Scale means reversing your thinking on the database

There are only a small number of sites in the world that require truly tremendous scale. Usually, this is referred to as “web scale”, and describes a site where the data is user-generated and highly dynamic. Among the first that come to mind are Facebook, Digg, MySpace and the like.

Once you get to that scale, the rules of building a site become counter-intuitive to what most of us know.

Most sites can treat the database as an abstraction layer. You plan the ideal, normalized model. You trust it to optimize performance and make sure that the data keeps its integrity.

Then you write ad-hoc queries against this model — some joins perhaps, subqueries sure, depending on your needs at the moment.

The truth is, for 99.99% of sites out there, this is the right solution. Abstraction layers exist to save time. Your programmer could spend 4 days on optimizing indexes, or she can spend those same 4 days building a great new feature. Put on your customer-facing business hat, and which do you choose?

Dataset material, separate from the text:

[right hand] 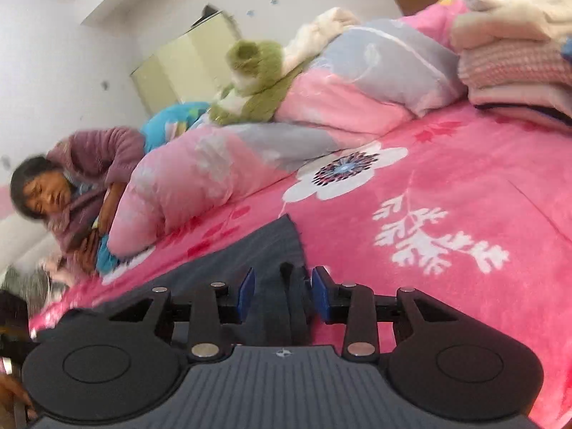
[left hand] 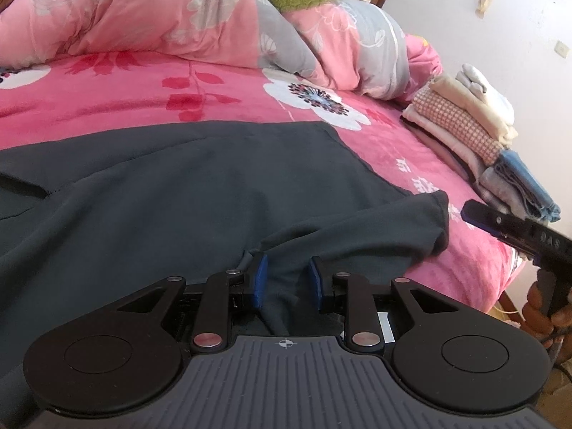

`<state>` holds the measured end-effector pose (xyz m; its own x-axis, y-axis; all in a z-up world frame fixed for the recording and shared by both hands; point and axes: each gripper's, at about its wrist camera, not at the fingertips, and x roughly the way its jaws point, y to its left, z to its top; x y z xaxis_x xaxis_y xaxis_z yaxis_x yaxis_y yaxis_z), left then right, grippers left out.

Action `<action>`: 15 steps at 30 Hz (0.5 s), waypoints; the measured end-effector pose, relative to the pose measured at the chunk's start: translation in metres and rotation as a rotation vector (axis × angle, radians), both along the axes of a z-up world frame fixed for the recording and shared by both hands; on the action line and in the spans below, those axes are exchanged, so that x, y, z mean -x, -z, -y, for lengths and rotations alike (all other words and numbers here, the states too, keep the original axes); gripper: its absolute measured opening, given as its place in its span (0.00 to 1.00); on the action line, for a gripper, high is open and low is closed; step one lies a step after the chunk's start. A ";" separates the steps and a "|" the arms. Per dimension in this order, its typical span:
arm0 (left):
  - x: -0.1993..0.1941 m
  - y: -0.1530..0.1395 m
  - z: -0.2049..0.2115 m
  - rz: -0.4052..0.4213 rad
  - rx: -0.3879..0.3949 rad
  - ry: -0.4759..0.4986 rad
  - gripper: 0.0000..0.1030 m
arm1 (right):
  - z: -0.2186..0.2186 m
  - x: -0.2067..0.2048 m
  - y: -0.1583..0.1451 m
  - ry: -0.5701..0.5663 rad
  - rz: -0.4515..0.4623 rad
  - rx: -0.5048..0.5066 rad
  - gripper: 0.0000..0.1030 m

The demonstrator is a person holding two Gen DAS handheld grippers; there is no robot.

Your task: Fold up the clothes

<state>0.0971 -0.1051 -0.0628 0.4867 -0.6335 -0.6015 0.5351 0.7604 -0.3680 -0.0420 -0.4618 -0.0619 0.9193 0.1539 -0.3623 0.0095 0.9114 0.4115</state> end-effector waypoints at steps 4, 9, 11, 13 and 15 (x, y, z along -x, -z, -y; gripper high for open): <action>0.000 0.000 0.000 0.010 -0.007 0.003 0.25 | -0.027 0.003 -0.008 -0.127 0.038 0.139 0.36; 0.003 0.000 0.001 0.031 -0.022 0.012 0.25 | -0.039 -0.010 -0.010 -0.265 0.008 0.159 0.33; 0.003 0.000 0.001 0.034 -0.022 0.013 0.25 | -0.025 -0.028 0.000 -0.207 -0.079 0.120 0.32; 0.003 0.000 0.001 0.035 -0.024 0.013 0.25 | 0.009 -0.040 0.011 -0.049 -0.163 -0.007 0.34; 0.003 0.000 0.000 0.034 -0.023 0.014 0.25 | 0.044 -0.040 0.018 0.089 -0.187 -0.175 0.33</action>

But at a Digg level, there is no traditional database that can keep up with their traffic. For you and me, performing a few joins and aggregates against a couple of 5000-record tables is no biggie, as long as we don’t need to do it more that a few times a minute. For Digg, it’s 10,000,000-record tables, several times per second.

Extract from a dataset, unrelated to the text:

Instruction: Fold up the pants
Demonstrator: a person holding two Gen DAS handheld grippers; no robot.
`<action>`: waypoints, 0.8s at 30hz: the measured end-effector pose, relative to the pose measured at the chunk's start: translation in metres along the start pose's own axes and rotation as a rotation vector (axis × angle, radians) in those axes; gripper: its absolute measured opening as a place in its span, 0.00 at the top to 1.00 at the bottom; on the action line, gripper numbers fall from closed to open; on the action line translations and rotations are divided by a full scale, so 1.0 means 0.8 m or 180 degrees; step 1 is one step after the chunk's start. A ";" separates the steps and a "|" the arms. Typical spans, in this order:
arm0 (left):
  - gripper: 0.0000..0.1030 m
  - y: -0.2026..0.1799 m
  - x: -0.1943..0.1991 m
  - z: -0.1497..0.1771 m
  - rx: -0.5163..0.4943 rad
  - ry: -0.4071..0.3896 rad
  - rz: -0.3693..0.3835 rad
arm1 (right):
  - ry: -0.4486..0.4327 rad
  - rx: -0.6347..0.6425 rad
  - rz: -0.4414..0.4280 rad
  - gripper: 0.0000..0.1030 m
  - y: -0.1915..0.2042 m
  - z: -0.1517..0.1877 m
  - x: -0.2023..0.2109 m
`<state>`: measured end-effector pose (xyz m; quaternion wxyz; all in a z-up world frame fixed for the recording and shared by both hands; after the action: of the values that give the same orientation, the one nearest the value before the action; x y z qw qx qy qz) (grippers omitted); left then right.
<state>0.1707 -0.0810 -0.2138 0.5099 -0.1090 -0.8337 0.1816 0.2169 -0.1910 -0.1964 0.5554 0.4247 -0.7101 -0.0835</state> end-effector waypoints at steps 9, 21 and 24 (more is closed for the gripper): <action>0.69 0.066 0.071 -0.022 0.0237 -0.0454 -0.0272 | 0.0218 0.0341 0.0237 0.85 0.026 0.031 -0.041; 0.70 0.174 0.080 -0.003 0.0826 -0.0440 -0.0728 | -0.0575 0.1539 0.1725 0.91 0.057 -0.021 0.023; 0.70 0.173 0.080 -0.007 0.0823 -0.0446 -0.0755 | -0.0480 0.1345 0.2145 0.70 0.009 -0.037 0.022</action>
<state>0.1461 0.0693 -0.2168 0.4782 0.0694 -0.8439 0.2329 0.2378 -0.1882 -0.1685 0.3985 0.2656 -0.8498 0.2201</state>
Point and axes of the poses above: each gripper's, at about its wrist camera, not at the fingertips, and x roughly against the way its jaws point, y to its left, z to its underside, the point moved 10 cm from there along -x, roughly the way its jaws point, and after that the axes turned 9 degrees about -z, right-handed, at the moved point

So they throw out what you and I know. Their assumption becomes: calculate nothing on the fly — no joins, no aggregates. No new information. Instead, dumb down the database so that it is truly just a data bucket with a massive spigot.

This means that any calculation is done at write-time instead of read-time. Throw out the idea that your database reflects a model, which you can manipulate ad-hoc. Rather, you calculate what you need, write it once, and serve it up unfettered, a million times.

Published September 9, 2009